Hooley's Theatre
124 W. Randolph Street / Chicago / 1872-1924
Hooley moved to Chicago around 1870 and opened Hooley's Opera House in January 1871, a venue
that had previously been run as Bryan's Hall before Thomas Barbour Bryan gave Hooley a five-year lease on it.
It was successful but was destroyed in the Great Chicago Fire only nine months later.
He then opened Hooley's Theatre in a new location on Randolph Street east of LaSalle Street in 1872.
Hooley also organized a theatre stock company that featured actors including William H. Crane and James O'Neill.
Business manager Harry J. Powers took over Hooley's Theatre in Chicago after Hooley's death in 1893.
In 1898 he became full owner and renamed it as Powers' Theatre.
That year, a history of Hooley's Theatre by Lyman B. Glover was published. The theatre stood until 1924,
when it was demolished to accommodate an expansion of the Sherman House Hotel.

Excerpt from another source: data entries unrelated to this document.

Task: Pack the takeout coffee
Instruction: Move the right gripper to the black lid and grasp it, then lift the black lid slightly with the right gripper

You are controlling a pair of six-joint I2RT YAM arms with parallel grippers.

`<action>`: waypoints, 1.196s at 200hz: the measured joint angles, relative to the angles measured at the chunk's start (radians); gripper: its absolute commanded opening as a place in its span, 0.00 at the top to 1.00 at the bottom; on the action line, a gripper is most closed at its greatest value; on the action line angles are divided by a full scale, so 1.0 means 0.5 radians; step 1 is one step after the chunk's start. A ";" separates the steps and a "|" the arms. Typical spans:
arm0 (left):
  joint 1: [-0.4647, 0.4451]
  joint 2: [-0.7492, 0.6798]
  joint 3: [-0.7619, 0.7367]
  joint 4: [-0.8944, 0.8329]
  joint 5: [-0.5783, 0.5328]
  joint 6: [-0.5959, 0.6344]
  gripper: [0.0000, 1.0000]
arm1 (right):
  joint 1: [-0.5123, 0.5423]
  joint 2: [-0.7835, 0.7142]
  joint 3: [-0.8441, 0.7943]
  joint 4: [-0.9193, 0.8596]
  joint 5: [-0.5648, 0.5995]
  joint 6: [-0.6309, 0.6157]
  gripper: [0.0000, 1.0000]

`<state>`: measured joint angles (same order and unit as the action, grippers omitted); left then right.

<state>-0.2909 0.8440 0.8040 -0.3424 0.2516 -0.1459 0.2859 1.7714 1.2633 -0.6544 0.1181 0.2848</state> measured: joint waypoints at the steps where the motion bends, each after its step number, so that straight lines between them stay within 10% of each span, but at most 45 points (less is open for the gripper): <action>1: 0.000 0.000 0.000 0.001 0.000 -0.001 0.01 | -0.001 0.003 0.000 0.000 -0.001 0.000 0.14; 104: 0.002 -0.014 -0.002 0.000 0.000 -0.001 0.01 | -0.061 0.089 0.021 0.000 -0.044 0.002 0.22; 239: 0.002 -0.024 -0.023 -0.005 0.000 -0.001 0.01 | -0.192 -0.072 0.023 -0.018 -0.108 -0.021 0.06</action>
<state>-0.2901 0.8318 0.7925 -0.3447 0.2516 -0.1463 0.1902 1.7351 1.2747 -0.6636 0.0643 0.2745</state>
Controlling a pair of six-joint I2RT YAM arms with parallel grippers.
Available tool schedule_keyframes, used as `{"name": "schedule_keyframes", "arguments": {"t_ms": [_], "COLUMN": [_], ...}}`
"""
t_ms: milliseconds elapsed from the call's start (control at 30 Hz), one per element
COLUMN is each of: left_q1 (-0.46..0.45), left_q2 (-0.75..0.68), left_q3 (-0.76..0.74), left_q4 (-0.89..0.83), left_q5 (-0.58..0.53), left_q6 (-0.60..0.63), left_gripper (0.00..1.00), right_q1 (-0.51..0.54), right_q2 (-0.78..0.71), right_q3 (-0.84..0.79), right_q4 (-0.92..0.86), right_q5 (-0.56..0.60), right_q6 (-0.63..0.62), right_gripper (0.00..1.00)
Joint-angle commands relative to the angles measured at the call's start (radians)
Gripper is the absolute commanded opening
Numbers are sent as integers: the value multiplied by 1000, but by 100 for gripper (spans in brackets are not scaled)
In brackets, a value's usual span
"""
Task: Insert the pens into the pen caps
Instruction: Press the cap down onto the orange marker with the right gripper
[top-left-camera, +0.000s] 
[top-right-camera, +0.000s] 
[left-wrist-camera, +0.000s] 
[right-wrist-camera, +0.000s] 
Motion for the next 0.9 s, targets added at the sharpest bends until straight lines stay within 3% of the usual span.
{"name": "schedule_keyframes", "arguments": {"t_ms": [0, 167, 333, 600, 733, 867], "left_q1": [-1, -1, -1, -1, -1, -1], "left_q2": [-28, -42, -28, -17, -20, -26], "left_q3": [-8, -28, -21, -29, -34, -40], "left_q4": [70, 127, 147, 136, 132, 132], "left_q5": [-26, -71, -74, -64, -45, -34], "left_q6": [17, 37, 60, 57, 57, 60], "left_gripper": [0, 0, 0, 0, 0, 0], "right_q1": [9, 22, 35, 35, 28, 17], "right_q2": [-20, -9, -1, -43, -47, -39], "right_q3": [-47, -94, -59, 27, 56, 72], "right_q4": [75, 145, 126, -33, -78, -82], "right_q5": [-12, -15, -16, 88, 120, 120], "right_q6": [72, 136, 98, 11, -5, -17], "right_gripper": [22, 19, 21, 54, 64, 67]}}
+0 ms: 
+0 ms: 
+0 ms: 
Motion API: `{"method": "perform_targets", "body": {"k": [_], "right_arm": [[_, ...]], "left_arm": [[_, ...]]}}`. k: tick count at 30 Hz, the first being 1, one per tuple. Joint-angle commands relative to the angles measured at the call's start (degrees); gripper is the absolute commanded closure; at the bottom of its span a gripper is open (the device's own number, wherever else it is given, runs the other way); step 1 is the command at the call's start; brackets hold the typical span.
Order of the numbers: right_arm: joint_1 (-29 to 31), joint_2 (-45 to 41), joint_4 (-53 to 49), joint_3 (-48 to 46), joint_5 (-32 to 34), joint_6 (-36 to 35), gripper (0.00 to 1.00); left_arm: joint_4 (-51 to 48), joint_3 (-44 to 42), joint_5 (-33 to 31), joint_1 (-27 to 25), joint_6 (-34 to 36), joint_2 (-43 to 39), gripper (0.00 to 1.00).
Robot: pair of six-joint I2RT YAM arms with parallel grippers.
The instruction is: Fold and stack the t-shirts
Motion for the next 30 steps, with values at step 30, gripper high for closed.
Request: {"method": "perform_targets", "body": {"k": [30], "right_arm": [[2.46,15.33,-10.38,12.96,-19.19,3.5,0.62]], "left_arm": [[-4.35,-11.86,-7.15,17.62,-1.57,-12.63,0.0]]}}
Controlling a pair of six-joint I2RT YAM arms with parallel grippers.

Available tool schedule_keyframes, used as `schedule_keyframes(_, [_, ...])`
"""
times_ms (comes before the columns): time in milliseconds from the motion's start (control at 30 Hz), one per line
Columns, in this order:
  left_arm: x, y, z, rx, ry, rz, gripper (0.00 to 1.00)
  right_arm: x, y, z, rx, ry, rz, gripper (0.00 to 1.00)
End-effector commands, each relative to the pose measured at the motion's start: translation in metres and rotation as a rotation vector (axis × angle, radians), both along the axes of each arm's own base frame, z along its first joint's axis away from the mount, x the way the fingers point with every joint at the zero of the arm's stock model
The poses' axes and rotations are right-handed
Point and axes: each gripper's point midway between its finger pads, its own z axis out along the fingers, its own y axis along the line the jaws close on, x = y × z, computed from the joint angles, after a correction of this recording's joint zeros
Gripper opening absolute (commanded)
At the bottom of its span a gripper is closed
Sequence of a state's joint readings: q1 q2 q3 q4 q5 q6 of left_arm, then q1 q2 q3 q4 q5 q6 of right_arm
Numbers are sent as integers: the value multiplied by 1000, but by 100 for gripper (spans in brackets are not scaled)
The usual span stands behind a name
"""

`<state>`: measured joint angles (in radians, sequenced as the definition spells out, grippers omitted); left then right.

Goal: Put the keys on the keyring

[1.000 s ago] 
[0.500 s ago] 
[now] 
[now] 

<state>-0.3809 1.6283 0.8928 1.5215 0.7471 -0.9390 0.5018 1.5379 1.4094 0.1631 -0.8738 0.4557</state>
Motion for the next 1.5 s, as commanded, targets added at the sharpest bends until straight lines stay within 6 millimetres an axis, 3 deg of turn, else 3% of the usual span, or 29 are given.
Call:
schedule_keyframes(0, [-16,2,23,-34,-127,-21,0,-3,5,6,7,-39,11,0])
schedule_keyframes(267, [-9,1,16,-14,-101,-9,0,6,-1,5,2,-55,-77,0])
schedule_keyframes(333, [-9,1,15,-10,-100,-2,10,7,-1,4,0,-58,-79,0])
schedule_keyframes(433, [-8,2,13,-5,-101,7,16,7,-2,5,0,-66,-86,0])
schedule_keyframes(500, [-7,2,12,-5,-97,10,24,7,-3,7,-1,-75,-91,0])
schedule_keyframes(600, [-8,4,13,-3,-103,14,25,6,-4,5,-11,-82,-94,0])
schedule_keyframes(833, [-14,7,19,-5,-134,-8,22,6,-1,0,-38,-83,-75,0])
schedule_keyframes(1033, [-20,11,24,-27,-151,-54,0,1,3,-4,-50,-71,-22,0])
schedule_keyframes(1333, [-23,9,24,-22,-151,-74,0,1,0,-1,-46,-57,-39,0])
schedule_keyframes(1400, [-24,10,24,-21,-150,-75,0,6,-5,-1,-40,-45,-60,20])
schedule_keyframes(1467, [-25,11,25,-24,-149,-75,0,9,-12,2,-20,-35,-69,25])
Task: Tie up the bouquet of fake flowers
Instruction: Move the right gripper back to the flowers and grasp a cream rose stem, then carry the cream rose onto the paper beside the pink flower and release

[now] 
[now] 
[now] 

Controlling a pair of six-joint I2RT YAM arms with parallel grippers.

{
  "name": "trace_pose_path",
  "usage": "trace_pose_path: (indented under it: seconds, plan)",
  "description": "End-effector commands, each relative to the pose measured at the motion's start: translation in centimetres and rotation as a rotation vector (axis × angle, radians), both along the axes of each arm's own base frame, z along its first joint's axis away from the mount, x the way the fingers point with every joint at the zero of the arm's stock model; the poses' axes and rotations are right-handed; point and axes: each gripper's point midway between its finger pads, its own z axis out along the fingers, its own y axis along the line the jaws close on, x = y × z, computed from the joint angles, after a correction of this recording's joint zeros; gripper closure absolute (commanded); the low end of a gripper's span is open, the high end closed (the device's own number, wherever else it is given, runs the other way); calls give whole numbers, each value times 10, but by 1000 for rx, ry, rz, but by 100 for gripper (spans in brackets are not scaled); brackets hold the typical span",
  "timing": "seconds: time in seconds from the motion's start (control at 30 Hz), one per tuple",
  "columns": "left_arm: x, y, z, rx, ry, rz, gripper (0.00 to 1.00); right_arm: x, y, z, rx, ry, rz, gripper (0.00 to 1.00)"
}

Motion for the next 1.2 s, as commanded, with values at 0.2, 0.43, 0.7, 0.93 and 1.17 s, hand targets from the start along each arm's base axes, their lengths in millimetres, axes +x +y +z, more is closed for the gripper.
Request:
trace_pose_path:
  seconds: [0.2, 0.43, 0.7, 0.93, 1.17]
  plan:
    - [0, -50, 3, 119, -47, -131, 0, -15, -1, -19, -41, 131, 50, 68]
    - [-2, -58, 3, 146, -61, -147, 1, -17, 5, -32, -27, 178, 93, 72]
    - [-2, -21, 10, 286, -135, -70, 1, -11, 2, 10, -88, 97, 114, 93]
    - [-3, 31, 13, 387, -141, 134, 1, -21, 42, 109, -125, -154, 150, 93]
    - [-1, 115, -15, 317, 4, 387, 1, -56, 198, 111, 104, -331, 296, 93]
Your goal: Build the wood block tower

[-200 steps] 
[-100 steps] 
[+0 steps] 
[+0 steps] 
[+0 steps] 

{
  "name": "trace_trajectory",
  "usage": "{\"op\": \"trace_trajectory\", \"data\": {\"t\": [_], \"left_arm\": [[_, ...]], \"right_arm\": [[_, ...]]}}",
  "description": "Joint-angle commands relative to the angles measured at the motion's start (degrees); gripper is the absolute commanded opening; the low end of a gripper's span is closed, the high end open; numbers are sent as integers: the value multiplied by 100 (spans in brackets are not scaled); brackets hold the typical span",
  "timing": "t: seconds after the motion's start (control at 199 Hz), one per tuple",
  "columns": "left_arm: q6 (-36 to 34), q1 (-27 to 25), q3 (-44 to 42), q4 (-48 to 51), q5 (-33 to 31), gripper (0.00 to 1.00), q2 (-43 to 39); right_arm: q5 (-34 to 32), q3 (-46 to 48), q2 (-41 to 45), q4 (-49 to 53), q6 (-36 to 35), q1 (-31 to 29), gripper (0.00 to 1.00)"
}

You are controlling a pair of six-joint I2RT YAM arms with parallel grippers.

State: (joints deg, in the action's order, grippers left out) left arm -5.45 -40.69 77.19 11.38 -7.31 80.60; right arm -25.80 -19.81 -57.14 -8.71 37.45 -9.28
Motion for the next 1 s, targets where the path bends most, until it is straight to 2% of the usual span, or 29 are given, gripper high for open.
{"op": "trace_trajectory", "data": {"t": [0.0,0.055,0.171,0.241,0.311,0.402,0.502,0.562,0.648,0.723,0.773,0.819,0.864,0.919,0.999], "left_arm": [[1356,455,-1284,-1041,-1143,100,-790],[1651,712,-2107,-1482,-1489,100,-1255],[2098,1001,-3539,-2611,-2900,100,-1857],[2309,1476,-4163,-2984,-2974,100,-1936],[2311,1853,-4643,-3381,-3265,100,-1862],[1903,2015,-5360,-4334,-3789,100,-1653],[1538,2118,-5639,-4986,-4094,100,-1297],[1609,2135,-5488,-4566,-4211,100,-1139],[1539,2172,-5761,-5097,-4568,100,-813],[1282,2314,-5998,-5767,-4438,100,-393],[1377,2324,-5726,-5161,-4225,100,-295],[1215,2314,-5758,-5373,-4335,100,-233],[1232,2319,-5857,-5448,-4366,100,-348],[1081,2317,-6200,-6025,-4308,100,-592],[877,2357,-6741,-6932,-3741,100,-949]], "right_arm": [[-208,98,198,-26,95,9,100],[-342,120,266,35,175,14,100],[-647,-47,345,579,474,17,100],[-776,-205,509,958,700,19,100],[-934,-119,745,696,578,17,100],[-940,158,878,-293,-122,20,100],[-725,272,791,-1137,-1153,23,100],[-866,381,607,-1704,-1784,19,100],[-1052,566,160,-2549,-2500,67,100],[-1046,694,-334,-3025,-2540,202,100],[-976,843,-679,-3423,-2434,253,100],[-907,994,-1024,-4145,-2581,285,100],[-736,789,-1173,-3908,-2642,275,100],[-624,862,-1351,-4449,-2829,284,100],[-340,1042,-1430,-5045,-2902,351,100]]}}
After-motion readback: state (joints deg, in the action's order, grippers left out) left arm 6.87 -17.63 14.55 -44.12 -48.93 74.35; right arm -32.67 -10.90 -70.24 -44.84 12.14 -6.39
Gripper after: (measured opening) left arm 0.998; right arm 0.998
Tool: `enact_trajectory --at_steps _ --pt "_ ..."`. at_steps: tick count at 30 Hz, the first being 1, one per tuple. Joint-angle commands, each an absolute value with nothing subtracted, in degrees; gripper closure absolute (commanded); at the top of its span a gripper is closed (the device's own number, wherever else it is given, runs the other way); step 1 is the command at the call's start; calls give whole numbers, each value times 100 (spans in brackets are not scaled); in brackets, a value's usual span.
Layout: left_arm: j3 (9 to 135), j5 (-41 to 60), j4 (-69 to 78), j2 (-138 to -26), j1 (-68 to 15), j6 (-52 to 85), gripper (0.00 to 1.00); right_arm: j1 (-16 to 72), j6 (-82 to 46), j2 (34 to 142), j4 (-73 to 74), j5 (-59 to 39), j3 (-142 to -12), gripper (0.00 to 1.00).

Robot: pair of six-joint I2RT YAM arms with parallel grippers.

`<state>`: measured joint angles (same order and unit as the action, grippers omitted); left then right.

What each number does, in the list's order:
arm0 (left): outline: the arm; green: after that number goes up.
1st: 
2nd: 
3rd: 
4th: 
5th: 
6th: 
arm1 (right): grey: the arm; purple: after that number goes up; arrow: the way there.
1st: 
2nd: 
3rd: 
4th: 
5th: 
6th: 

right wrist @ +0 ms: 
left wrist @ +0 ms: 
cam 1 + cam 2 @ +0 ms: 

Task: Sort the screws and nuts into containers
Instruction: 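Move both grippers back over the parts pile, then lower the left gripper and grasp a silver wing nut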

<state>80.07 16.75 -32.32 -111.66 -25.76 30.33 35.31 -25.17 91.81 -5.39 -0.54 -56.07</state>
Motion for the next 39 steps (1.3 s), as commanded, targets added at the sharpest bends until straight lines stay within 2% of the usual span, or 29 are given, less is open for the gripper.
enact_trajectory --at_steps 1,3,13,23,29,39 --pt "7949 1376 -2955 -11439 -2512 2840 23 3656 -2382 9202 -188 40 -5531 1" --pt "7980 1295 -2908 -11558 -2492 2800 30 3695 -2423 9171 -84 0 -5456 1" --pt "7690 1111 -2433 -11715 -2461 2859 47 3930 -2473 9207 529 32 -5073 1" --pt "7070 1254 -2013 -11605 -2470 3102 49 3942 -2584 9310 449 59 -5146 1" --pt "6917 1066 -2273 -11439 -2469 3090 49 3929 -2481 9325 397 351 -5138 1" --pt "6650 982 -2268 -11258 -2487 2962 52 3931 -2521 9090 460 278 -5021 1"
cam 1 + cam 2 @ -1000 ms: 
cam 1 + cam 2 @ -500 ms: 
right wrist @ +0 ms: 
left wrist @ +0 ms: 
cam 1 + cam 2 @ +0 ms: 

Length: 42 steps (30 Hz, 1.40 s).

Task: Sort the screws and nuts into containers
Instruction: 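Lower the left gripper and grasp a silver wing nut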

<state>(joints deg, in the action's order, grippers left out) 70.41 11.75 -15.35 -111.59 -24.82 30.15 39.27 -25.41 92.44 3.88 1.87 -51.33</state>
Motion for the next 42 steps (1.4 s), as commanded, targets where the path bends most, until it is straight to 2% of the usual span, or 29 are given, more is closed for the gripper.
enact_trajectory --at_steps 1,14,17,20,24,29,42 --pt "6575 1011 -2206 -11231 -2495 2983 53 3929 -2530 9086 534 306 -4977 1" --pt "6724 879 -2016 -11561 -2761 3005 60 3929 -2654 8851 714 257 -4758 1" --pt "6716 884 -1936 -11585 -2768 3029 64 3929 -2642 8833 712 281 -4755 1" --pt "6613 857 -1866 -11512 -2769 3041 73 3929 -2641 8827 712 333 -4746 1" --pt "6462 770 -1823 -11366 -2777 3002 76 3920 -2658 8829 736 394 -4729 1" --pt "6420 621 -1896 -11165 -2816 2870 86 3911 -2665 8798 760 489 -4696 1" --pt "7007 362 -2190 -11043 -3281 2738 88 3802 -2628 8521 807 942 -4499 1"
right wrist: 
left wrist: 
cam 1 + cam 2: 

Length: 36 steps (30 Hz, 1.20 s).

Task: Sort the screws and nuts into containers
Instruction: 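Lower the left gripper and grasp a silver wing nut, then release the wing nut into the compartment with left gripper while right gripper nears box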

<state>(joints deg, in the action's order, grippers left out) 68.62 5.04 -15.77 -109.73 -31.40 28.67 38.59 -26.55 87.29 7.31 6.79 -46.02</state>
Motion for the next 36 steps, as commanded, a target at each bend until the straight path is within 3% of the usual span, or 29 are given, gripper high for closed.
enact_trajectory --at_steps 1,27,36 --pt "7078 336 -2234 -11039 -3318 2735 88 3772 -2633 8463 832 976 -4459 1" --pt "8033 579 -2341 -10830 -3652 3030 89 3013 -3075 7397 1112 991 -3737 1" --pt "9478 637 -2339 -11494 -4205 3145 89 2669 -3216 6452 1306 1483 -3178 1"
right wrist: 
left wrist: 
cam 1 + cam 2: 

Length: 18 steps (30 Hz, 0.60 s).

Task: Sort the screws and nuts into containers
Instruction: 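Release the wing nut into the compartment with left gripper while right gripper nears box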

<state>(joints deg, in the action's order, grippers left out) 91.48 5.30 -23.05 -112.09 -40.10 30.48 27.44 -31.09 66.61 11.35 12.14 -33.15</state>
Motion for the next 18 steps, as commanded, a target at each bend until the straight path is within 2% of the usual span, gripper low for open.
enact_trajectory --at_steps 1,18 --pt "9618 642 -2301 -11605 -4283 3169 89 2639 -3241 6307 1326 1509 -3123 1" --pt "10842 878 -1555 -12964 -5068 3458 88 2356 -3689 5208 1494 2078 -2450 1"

The site is currently part of the land on which the James R. Thompson Center now sits.
Chicago Tribune, May 6, 1924
CHICAGO’S FIRST CLASS THEATER BEING DISMANTLED.
(Left to Right:) Harry J. Powers, son of proprietor of Powers’ theater; Art Colby, property man for twenty-seven years;
John E. Mooney, business manager; Sam Frankenstein, wrecker.